# Planung Naturpool



## Tenki89 (4. Mai 2017)

Hallo zusammen,

Zuerst zu meiner Person, ich bin männlich, 28 Jahre alt und habe mit meiner Frau im letzten Jahr begonnen ein Haus auf einem ländlich gelegenen Grundstück zu bauen. 
Nun beginnen wir langsam mit der Garten- Landschftagestaltung und haben uns schon einige Gedanken zu einem Pool gemacht.

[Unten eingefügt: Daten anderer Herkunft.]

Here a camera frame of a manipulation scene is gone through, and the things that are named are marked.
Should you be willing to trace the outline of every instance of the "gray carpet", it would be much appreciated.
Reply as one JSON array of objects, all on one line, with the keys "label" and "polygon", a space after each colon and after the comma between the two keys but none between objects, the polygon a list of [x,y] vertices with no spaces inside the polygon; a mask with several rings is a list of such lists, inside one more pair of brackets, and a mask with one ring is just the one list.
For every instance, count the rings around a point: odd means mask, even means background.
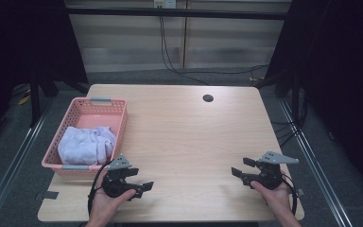
[{"label": "gray carpet", "polygon": [[[247,69],[203,69],[203,71],[239,72]],[[200,79],[209,85],[223,86],[250,86],[250,77],[263,76],[266,69],[255,71],[253,75],[245,74],[211,74],[197,73],[186,76]],[[118,84],[181,84],[203,85],[204,83],[182,77],[168,70],[134,71],[120,73],[96,73],[89,75],[90,84],[118,83]],[[73,88],[58,83],[60,92],[54,98],[52,107],[47,113],[43,127],[29,151],[24,164],[17,176],[2,208],[0,209],[0,226],[78,226],[79,223],[43,223],[38,221],[37,214],[41,201],[35,200],[35,195],[46,191],[53,172],[41,166],[41,160],[56,132],[58,125],[73,97],[84,96]],[[286,122],[279,100],[273,93],[273,87],[260,90],[268,115],[271,121]],[[10,162],[28,131],[30,122],[30,103],[18,106],[17,100],[21,96],[15,96],[10,102],[10,109],[6,119],[0,126],[0,180],[6,173],[6,166]],[[48,98],[42,96],[42,104],[48,102]],[[277,137],[282,144],[292,133],[289,127],[273,125]],[[322,168],[325,171],[331,185],[337,192],[353,226],[363,226],[363,177],[355,170],[344,154],[343,148],[338,142],[332,141],[328,136],[328,129],[323,125],[311,106],[303,127],[311,147],[316,153]],[[285,155],[301,160],[299,165],[291,165],[290,173],[295,184],[301,188],[305,195],[301,197],[305,217],[301,220],[303,226],[338,226],[334,215],[324,198],[317,181],[312,174],[308,163],[303,157],[302,150],[293,137],[283,147]],[[148,226],[133,224],[124,226]],[[249,226],[248,223],[212,223],[212,224],[188,224],[186,226]],[[261,222],[259,226],[278,226],[274,222]]]}]

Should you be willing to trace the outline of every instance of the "wrist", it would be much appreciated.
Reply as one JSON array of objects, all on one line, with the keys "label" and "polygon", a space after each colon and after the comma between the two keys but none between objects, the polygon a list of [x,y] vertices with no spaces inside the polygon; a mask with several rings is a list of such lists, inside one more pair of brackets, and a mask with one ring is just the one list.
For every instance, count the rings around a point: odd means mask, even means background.
[{"label": "wrist", "polygon": [[285,210],[279,214],[274,215],[275,219],[283,227],[300,227],[301,224],[297,221],[296,217],[291,213],[290,210]]},{"label": "wrist", "polygon": [[93,220],[90,219],[87,224],[85,225],[85,227],[105,227],[106,223],[103,223],[102,221],[99,220]]}]

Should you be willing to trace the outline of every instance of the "plastic basket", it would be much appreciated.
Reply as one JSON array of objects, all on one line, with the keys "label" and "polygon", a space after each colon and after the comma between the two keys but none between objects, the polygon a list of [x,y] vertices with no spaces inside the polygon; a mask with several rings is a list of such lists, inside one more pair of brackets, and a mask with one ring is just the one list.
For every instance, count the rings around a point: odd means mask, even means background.
[{"label": "plastic basket", "polygon": [[113,160],[120,154],[120,147],[127,121],[127,108],[125,100],[110,98],[76,97],[72,100],[60,126],[53,138],[48,151],[43,157],[42,164],[58,174],[96,174],[101,165],[82,166],[64,165],[58,153],[58,145],[67,127],[90,129],[98,126],[111,127],[111,132],[116,136],[113,146]]}]

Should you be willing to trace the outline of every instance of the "floor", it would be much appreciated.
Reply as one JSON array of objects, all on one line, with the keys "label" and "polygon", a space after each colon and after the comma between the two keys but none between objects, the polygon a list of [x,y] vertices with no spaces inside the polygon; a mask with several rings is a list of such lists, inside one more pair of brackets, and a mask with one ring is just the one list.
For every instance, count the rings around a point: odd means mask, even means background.
[{"label": "floor", "polygon": [[[125,84],[180,84],[213,86],[251,86],[265,74],[266,68],[252,74],[219,74],[239,72],[244,68],[202,69],[201,72],[178,75],[168,70],[146,70],[116,73],[90,73],[90,85],[95,83]],[[61,118],[71,99],[85,96],[75,89],[57,83],[59,94],[54,97],[41,95],[43,122],[35,128],[29,127],[30,102],[18,105],[23,96],[15,95],[10,108],[0,125],[0,226],[78,226],[79,223],[43,223],[38,220],[38,210],[42,201],[36,197],[46,191],[53,172],[41,166],[41,160],[53,138]],[[302,189],[301,196],[305,217],[303,226],[363,226],[363,176],[359,174],[337,141],[329,136],[327,126],[308,106],[308,115],[302,128],[302,137],[293,134],[290,125],[280,124],[288,121],[289,98],[280,99],[273,93],[273,87],[260,90],[267,108],[269,119],[273,122],[276,136],[285,155],[301,160],[299,165],[289,166],[295,184]],[[305,155],[300,139],[307,140],[312,156]],[[314,170],[318,165],[321,174]],[[326,184],[331,191],[325,191],[325,182],[319,175],[326,176]],[[248,226],[248,223],[189,223],[186,226]],[[277,223],[261,222],[261,227],[278,226]]]}]

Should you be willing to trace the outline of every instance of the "wooden table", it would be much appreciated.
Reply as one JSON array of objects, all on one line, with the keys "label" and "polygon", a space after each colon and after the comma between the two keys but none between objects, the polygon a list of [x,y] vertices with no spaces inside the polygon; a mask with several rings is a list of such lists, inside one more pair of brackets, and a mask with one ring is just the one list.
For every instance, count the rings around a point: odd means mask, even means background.
[{"label": "wooden table", "polygon": [[[203,96],[214,100],[206,102]],[[143,198],[124,203],[116,222],[261,221],[273,219],[261,196],[231,173],[266,151],[281,152],[258,90],[248,87],[94,85],[88,97],[128,103],[121,152],[140,168],[128,183],[154,182]],[[282,170],[288,175],[286,165]],[[88,219],[92,179],[54,175],[41,221]],[[298,204],[296,217],[303,218]]]}]

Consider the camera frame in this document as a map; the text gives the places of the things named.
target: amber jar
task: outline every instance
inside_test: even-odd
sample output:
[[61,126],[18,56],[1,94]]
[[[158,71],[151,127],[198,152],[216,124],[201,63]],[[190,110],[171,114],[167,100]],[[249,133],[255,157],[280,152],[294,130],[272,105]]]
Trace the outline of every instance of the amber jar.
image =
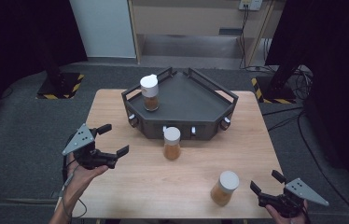
[[180,131],[175,127],[165,129],[163,156],[168,160],[175,160],[180,156]]
[[239,186],[239,177],[232,171],[221,173],[220,178],[210,191],[213,201],[220,206],[225,206],[230,202],[232,193]]
[[160,102],[158,100],[158,80],[156,75],[150,75],[140,79],[140,87],[144,98],[144,106],[148,111],[158,109]]

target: gray floor
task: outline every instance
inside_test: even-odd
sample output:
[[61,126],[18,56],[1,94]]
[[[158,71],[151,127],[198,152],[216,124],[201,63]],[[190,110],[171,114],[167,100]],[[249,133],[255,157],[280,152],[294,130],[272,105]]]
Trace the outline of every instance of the gray floor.
[[[91,59],[87,63],[64,66],[63,71],[79,71],[86,75],[72,100],[36,100],[35,92],[45,78],[44,73],[23,78],[11,86],[12,93],[0,102],[0,198],[47,199],[52,191],[60,187],[62,161],[58,148],[63,146],[64,135],[78,128],[78,121],[86,119],[94,93],[99,89],[129,88],[140,77],[167,66],[179,70],[186,67],[200,69],[232,91],[252,91],[251,77],[270,76],[239,70],[242,52],[238,51],[240,49],[235,38],[152,36],[148,41],[140,64],[133,60]],[[263,48],[260,50],[254,65],[263,65]],[[294,87],[295,81],[295,78],[291,78],[289,83]],[[259,104],[263,114],[297,106],[301,106],[301,100],[295,105]],[[297,116],[299,112],[294,110],[268,115],[264,116],[264,120],[267,128],[270,128],[284,119]],[[322,171],[349,202],[349,174],[327,163],[306,117],[301,117],[300,125]],[[285,175],[290,179],[301,177],[330,202],[329,207],[309,204],[312,222],[349,223],[349,206],[314,164],[311,152],[300,138],[297,122],[293,120],[282,128],[270,131],[270,137]],[[53,205],[0,202],[0,223],[47,223],[52,211]],[[162,221],[125,219],[122,223]],[[242,219],[234,220],[234,223],[273,222],[271,219]]]

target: jar with brown contents
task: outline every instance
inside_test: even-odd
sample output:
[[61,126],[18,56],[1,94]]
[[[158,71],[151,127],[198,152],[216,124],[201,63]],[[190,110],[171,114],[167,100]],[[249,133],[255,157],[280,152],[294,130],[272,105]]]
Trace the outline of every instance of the jar with brown contents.
[[230,202],[232,193],[239,186],[239,177],[232,171],[221,173],[220,178],[210,191],[213,201],[220,206],[225,206]]
[[158,109],[158,80],[156,75],[150,75],[140,79],[140,87],[144,98],[144,106],[148,111]]
[[180,156],[180,131],[175,127],[164,131],[163,156],[168,160],[175,160]]
[[158,108],[158,96],[144,97],[145,109],[149,111],[154,111]]

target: tray handle
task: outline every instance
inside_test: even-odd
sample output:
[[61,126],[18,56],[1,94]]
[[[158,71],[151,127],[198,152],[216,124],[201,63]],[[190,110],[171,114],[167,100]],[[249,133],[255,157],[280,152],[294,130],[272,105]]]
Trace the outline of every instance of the tray handle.
[[[221,86],[220,84],[216,83],[213,79],[211,79],[210,77],[205,76],[204,74],[200,73],[199,71],[193,69],[193,68],[189,68],[188,69],[188,77],[192,77],[192,74],[196,74],[199,77],[201,77],[203,80],[207,81],[208,83],[212,84],[213,86],[215,86],[216,88],[218,88],[220,91],[223,91],[224,93],[226,93],[228,96],[230,96],[232,98],[232,104],[233,104],[233,108],[235,108],[236,103],[238,102],[238,95],[234,94],[231,91],[228,91],[226,88],[224,88],[223,86]],[[207,88],[205,87],[207,90],[211,91],[213,94],[217,94],[215,90],[212,90],[211,88]]]

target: black tray
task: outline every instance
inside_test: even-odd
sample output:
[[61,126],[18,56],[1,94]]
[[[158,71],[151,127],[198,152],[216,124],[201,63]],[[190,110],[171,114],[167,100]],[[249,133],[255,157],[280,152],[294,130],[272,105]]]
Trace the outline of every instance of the black tray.
[[[181,139],[209,140],[218,127],[230,127],[237,95],[192,68],[187,73],[177,73],[169,67],[157,77],[160,106],[155,111],[145,110],[140,84],[122,93],[129,123],[146,138],[162,139],[165,128],[176,127]],[[216,91],[227,94],[232,102]]]

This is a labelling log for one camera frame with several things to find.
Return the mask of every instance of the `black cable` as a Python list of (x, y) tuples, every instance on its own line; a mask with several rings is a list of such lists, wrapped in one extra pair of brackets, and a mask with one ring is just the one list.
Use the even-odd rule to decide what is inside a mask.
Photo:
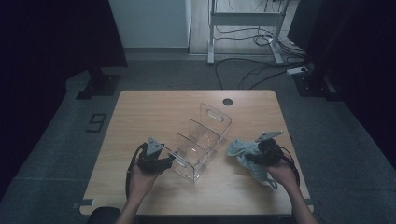
[(210, 29), (210, 4), (209, 0), (207, 0), (207, 26)]
[(262, 5), (262, 0), (260, 1), (260, 3), (259, 3), (259, 5), (256, 7), (256, 9), (254, 9), (254, 12), (256, 12), (257, 11), (257, 8), (259, 8), (259, 6), (261, 6)]
[(213, 37), (214, 40), (248, 40), (248, 39), (253, 39), (253, 38), (256, 38), (256, 36), (245, 37), (245, 38), (230, 38), (230, 37), (215, 38), (215, 37)]
[[(238, 83), (238, 89), (241, 88), (241, 87), (242, 87), (242, 89), (243, 89), (243, 83), (245, 82), (245, 79), (246, 79), (248, 76), (250, 76), (251, 74), (253, 74), (254, 72), (256, 72), (257, 70), (260, 70), (260, 69), (261, 69), (261, 71), (263, 71), (263, 70), (265, 70), (265, 69), (267, 69), (267, 68), (286, 68), (286, 67), (291, 67), (291, 66), (302, 66), (302, 65), (308, 63), (308, 60), (307, 60), (307, 59), (303, 60), (302, 62), (290, 63), (290, 64), (282, 64), (282, 65), (278, 65), (278, 64), (274, 64), (274, 63), (264, 63), (264, 62), (255, 61), (255, 60), (251, 60), (251, 59), (244, 59), (244, 58), (228, 58), (228, 59), (223, 59), (223, 60), (221, 60), (221, 61), (219, 61), (219, 62), (217, 62), (217, 63), (215, 64), (215, 74), (216, 74), (216, 78), (218, 79), (219, 85), (220, 85), (220, 87), (221, 87), (222, 90), (224, 90), (224, 87), (223, 87), (222, 82), (221, 82), (221, 79), (220, 79), (220, 77), (219, 77), (219, 70), (218, 70), (218, 68), (219, 68), (219, 65), (220, 65), (220, 64), (222, 64), (222, 63), (224, 63), (224, 62), (227, 62), (227, 61), (230, 61), (230, 60), (248, 61), (248, 62), (259, 63), (259, 64), (262, 64), (262, 65), (266, 66), (266, 67), (260, 67), (260, 68), (253, 69), (253, 70), (251, 70), (250, 72), (248, 72), (247, 74), (245, 74), (244, 77), (241, 79), (241, 81)], [(274, 75), (272, 75), (272, 76), (269, 76), (269, 77), (265, 78), (264, 80), (261, 80), (259, 83), (254, 84), (254, 85), (253, 85), (252, 87), (250, 87), (249, 89), (251, 90), (252, 88), (254, 88), (254, 87), (256, 87), (257, 85), (259, 85), (260, 83), (264, 82), (265, 80), (267, 80), (267, 79), (269, 79), (269, 78), (271, 78), (271, 77), (275, 77), (275, 76), (280, 75), (280, 74), (274, 74)]]
[(293, 159), (293, 157), (291, 156), (291, 154), (290, 154), (290, 152), (288, 151), (288, 149), (285, 148), (285, 147), (280, 147), (280, 148), (285, 149), (285, 150), (288, 152), (289, 156), (291, 157), (291, 161), (294, 163), (294, 159)]
[(252, 90), (252, 89), (255, 88), (257, 85), (263, 83), (264, 81), (266, 81), (266, 80), (268, 80), (268, 79), (270, 79), (270, 78), (272, 78), (272, 77), (277, 77), (277, 76), (279, 76), (279, 75), (281, 75), (281, 74), (283, 74), (283, 73), (285, 73), (285, 72), (286, 72), (286, 70), (285, 70), (285, 71), (282, 71), (282, 72), (279, 72), (279, 73), (276, 73), (276, 74), (273, 74), (273, 75), (271, 75), (271, 76), (269, 76), (269, 77), (266, 77), (266, 78), (264, 78), (263, 80), (261, 80), (261, 81), (255, 83), (253, 86), (251, 86), (251, 87), (249, 88), (249, 90)]
[(271, 3), (271, 8), (273, 9), (273, 12), (275, 12), (275, 10), (274, 10), (274, 2), (275, 1), (272, 1), (272, 3)]
[(289, 46), (287, 46), (287, 45), (285, 45), (284, 43), (282, 43), (282, 42), (280, 42), (280, 44), (282, 44), (285, 48), (287, 48), (287, 49), (292, 49), (292, 50), (297, 50), (297, 51), (302, 51), (302, 52), (304, 52), (304, 50), (303, 49), (295, 49), (295, 48), (292, 48), (292, 47), (289, 47)]
[(279, 1), (279, 8), (277, 9), (277, 12), (280, 12), (280, 6), (282, 6), (282, 1)]
[(268, 0), (267, 0), (267, 2), (265, 3), (264, 12), (266, 12), (266, 11), (267, 11), (267, 6), (268, 6)]
[(282, 155), (279, 154), (276, 150), (268, 147), (269, 150), (271, 150), (272, 153), (276, 154), (280, 159), (284, 160), (285, 162), (288, 163), (288, 165), (290, 166), (290, 169), (293, 171), (294, 176), (296, 177), (296, 182), (297, 182), (297, 186), (300, 187), (300, 173), (297, 170), (297, 167), (294, 164), (294, 159), (293, 157), (290, 155), (289, 151), (287, 149), (285, 149), (286, 151), (288, 151), (289, 155), (290, 155), (290, 159), (287, 158), (283, 152)]
[(284, 45), (283, 43), (281, 43), (281, 42), (278, 42), (278, 43), (279, 43), (280, 49), (281, 49), (282, 52), (284, 52), (285, 54), (293, 55), (293, 56), (296, 56), (296, 57), (299, 57), (299, 58), (302, 58), (302, 59), (306, 58), (306, 56), (307, 56), (307, 55), (306, 55), (305, 53), (303, 53), (303, 52), (294, 52), (294, 51), (291, 51), (291, 50), (285, 48), (285, 45)]
[[(259, 39), (263, 39), (263, 40), (265, 40), (265, 41), (267, 41), (267, 43), (264, 43), (264, 44), (261, 44), (261, 43), (259, 43)], [(265, 35), (256, 35), (256, 36), (254, 36), (254, 43), (256, 43), (256, 45), (257, 46), (260, 46), (260, 47), (262, 47), (262, 46), (267, 46), (267, 45), (270, 45), (270, 41), (269, 40), (267, 40), (267, 39), (265, 39)]]
[(291, 56), (291, 57), (287, 57), (287, 58), (286, 58), (286, 62), (287, 62), (288, 64), (290, 64), (290, 62), (289, 62), (289, 58), (297, 58), (297, 59), (302, 59), (302, 57), (298, 57), (298, 56)]
[(229, 6), (230, 9), (233, 11), (233, 8), (231, 7), (231, 2), (230, 2), (230, 0), (228, 0), (228, 6)]
[(219, 33), (222, 33), (222, 34), (228, 34), (228, 33), (239, 32), (239, 31), (246, 31), (246, 30), (257, 30), (257, 29), (260, 29), (261, 31), (264, 31), (264, 32), (268, 32), (268, 33), (269, 33), (269, 31), (261, 29), (260, 26), (259, 26), (259, 28), (257, 28), (257, 27), (250, 27), (250, 28), (236, 29), (236, 30), (231, 30), (231, 31), (221, 31), (221, 30), (219, 30), (218, 26), (216, 26), (216, 28), (217, 28), (218, 32), (219, 32)]
[(126, 171), (126, 180), (125, 180), (125, 193), (126, 193), (126, 198), (129, 198), (129, 182), (131, 182), (131, 175), (132, 175), (132, 169), (134, 169), (134, 166), (136, 165), (136, 156), (137, 153), (139, 153), (140, 149), (143, 149), (147, 147), (147, 143), (144, 143), (140, 145), (136, 151), (134, 152), (134, 155), (132, 156), (131, 159), (131, 164), (129, 164), (128, 170)]

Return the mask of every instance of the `transparent organizer box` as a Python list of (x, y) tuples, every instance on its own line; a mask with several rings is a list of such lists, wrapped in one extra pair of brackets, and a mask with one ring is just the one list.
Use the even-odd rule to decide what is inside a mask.
[(172, 168), (195, 183), (226, 139), (231, 118), (210, 105), (200, 105), (200, 122), (189, 120), (189, 133), (176, 134), (176, 148), (165, 147), (164, 156), (175, 156)]

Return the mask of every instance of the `wooden table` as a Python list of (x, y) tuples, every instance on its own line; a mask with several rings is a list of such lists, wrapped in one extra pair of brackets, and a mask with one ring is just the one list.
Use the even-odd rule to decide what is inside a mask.
[[(223, 99), (233, 100), (224, 105)], [(136, 148), (153, 136), (172, 147), (176, 133), (188, 131), (189, 119), (200, 116), (200, 103), (231, 117), (228, 140), (253, 142), (263, 131), (284, 131), (276, 137), (301, 171), (273, 91), (123, 91), (117, 102), (80, 212), (100, 206), (121, 209), (126, 202), (125, 175)], [(301, 191), (309, 193), (301, 175)], [(288, 194), (257, 183), (249, 170), (220, 148), (195, 184), (166, 170), (142, 202), (139, 215), (284, 215), (290, 214)]]

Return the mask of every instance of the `white cabinet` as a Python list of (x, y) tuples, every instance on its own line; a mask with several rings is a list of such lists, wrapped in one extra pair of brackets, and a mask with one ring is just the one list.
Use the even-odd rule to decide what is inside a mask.
[(109, 0), (124, 48), (187, 48), (190, 0)]

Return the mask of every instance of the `cable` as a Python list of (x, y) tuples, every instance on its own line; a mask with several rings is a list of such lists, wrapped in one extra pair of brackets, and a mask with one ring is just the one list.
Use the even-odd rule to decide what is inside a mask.
[(230, 2), (230, 0), (228, 0), (228, 6), (229, 6), (230, 9), (233, 11), (233, 8), (231, 7), (231, 2)]
[(290, 152), (288, 151), (288, 149), (285, 148), (285, 147), (280, 147), (280, 148), (285, 149), (285, 150), (288, 152), (289, 156), (291, 157), (291, 161), (294, 163), (294, 159), (293, 159), (293, 157), (291, 156), (291, 154), (290, 154)]
[(277, 76), (279, 76), (279, 75), (281, 75), (281, 74), (283, 74), (283, 73), (285, 73), (285, 72), (286, 72), (286, 70), (285, 70), (285, 71), (281, 71), (281, 72), (276, 73), (276, 74), (273, 74), (273, 75), (271, 75), (271, 76), (269, 76), (269, 77), (266, 77), (266, 78), (264, 78), (263, 80), (261, 80), (261, 81), (255, 83), (253, 86), (251, 86), (251, 87), (249, 88), (249, 90), (252, 90), (252, 89), (255, 88), (257, 85), (263, 83), (264, 81), (266, 81), (266, 80), (268, 80), (268, 79), (270, 79), (270, 78), (272, 78), (272, 77), (277, 77)]
[(256, 12), (257, 8), (259, 8), (259, 6), (261, 6), (261, 5), (262, 5), (262, 0), (260, 1), (259, 5), (256, 7), (256, 9), (254, 9), (254, 12)]
[[(283, 65), (278, 65), (278, 64), (274, 64), (274, 63), (264, 63), (264, 62), (255, 61), (255, 60), (251, 60), (251, 59), (244, 59), (244, 58), (228, 58), (228, 59), (223, 59), (223, 60), (221, 60), (221, 61), (219, 61), (219, 62), (217, 62), (217, 63), (215, 64), (215, 75), (216, 75), (216, 78), (217, 78), (217, 80), (218, 80), (218, 82), (219, 82), (219, 85), (220, 85), (220, 87), (221, 87), (222, 90), (224, 90), (224, 87), (223, 87), (222, 82), (221, 82), (221, 79), (220, 79), (220, 77), (219, 77), (219, 65), (222, 64), (222, 63), (224, 63), (224, 62), (230, 61), (230, 60), (247, 61), (247, 62), (259, 63), (259, 64), (263, 65), (263, 67), (255, 68), (255, 69), (251, 70), (250, 72), (248, 72), (247, 74), (245, 74), (245, 75), (242, 77), (242, 79), (239, 81), (239, 83), (238, 83), (238, 89), (244, 89), (244, 88), (243, 88), (243, 85), (244, 85), (244, 82), (245, 82), (246, 78), (247, 78), (248, 76), (254, 74), (254, 73), (257, 72), (257, 71), (262, 72), (262, 71), (264, 71), (264, 70), (267, 69), (267, 68), (288, 68), (288, 67), (291, 67), (291, 66), (296, 66), (296, 67), (297, 67), (297, 66), (302, 66), (302, 65), (308, 63), (308, 60), (307, 60), (307, 59), (305, 59), (305, 60), (303, 60), (303, 61), (301, 61), (301, 62), (290, 63), (290, 64), (283, 64)], [(280, 73), (276, 73), (276, 74), (274, 74), (274, 75), (271, 75), (271, 76), (269, 76), (269, 77), (266, 77), (265, 79), (263, 79), (263, 80), (261, 80), (260, 82), (254, 84), (253, 86), (251, 86), (249, 89), (251, 90), (251, 89), (253, 89), (254, 87), (256, 87), (257, 85), (263, 83), (265, 80), (268, 80), (268, 79), (270, 79), (270, 78), (272, 78), (272, 77), (276, 77), (276, 76), (278, 76), (278, 75), (280, 75), (280, 74), (282, 74), (282, 73), (285, 73), (285, 72), (286, 72), (286, 70), (284, 70), (284, 71), (282, 71), (282, 72), (280, 72)]]
[(297, 50), (297, 51), (301, 51), (301, 52), (304, 52), (304, 50), (303, 49), (295, 49), (295, 48), (292, 48), (292, 47), (289, 47), (289, 46), (287, 46), (287, 45), (285, 45), (284, 43), (282, 43), (281, 42), (281, 44), (285, 47), (285, 48), (287, 48), (287, 49), (291, 49), (291, 50)]
[(298, 170), (297, 170), (297, 167), (294, 165), (294, 159), (293, 159), (293, 157), (290, 155), (290, 158), (291, 158), (291, 160), (289, 159), (289, 158), (287, 158), (287, 157), (285, 157), (285, 155), (280, 155), (279, 153), (277, 153), (275, 150), (273, 150), (273, 149), (271, 149), (270, 148), (270, 150), (274, 153), (274, 154), (276, 154), (278, 157), (280, 157), (282, 160), (284, 160), (285, 162), (287, 162), (288, 163), (288, 165), (290, 166), (290, 169), (294, 172), (294, 175), (295, 175), (295, 177), (296, 177), (296, 182), (297, 182), (297, 185), (298, 185), (298, 187), (300, 187), (300, 173), (298, 172)]
[(143, 149), (144, 147), (147, 147), (147, 143), (140, 145), (136, 149), (136, 151), (134, 152), (134, 155), (132, 156), (131, 164), (129, 165), (128, 170), (126, 171), (125, 193), (126, 193), (127, 199), (129, 198), (129, 183), (131, 182), (132, 169), (136, 165), (136, 156), (139, 153), (140, 149)]
[(207, 0), (207, 26), (210, 29), (210, 2)]
[(271, 8), (273, 9), (273, 12), (275, 12), (275, 10), (274, 10), (274, 2), (275, 1), (272, 1), (272, 3), (271, 3)]
[(221, 30), (219, 30), (218, 26), (216, 26), (216, 28), (217, 28), (218, 32), (219, 32), (219, 33), (222, 33), (222, 34), (228, 34), (228, 33), (239, 32), (239, 31), (246, 31), (246, 30), (257, 30), (257, 29), (260, 29), (261, 31), (264, 31), (264, 32), (268, 32), (268, 33), (269, 33), (269, 31), (261, 29), (260, 26), (259, 26), (259, 28), (257, 28), (257, 27), (250, 27), (250, 28), (243, 28), (243, 29), (237, 29), (237, 30), (231, 30), (231, 31), (221, 31)]
[(282, 6), (282, 1), (279, 1), (279, 8), (277, 9), (277, 12), (280, 12), (280, 6)]
[(284, 43), (282, 43), (281, 41), (278, 41), (277, 43), (279, 44), (281, 50), (284, 53), (286, 53), (286, 54), (294, 55), (294, 56), (297, 56), (299, 58), (305, 58), (306, 57), (306, 54), (302, 50), (290, 48), (290, 47), (286, 46)]
[(265, 3), (264, 12), (266, 12), (266, 11), (267, 11), (267, 6), (268, 6), (268, 0), (267, 0), (267, 2)]
[(213, 37), (214, 40), (248, 40), (248, 39), (253, 39), (253, 38), (256, 38), (256, 36), (245, 37), (245, 38), (230, 38), (230, 37), (215, 38), (215, 37)]
[(296, 57), (294, 57), (294, 56), (287, 57), (287, 58), (286, 58), (286, 62), (287, 62), (288, 64), (290, 64), (289, 58), (298, 58), (298, 59), (302, 59), (302, 57), (298, 57), (298, 56), (296, 56)]

Es fing mit der Idee an, einen Teich an der Terasse anzulegen, in dem man die Füße im Sommer baumeln lassen kann, dann haben wir über einen Schwimmteich nachgedacht, mittlerweile präferieren wir einen Naturpool.

Es soll bis auf den Aushub alles in Eigenleistung gemacht werden!

Nun zur Planung:
Der Schwimmbereich soll ca. 6,5m x 2,5m sein genau festgelegt sind wir da nicht, an der Terasse mit einer Tiefe von 1,4m und dann nach hinten absinken - wie steil genau wollte ich euch fragen - ich dachte an absenken auf 1,7m Tiefe. 
Der rechteckige Poolbereich soll dann von einem Pflanzbereich umrandet werden - mehr für das Auge als für die Funktion sollte aber idealerweise bei der Wasserreinigung unterstützen.
Also ca. 16m² / 25m³ Tiefwasser/Schwimmbereich, und ca. 5-8m² Flacher/Pflanzbereich - wie tief dieser sein soll weiß ich auch noch nicht.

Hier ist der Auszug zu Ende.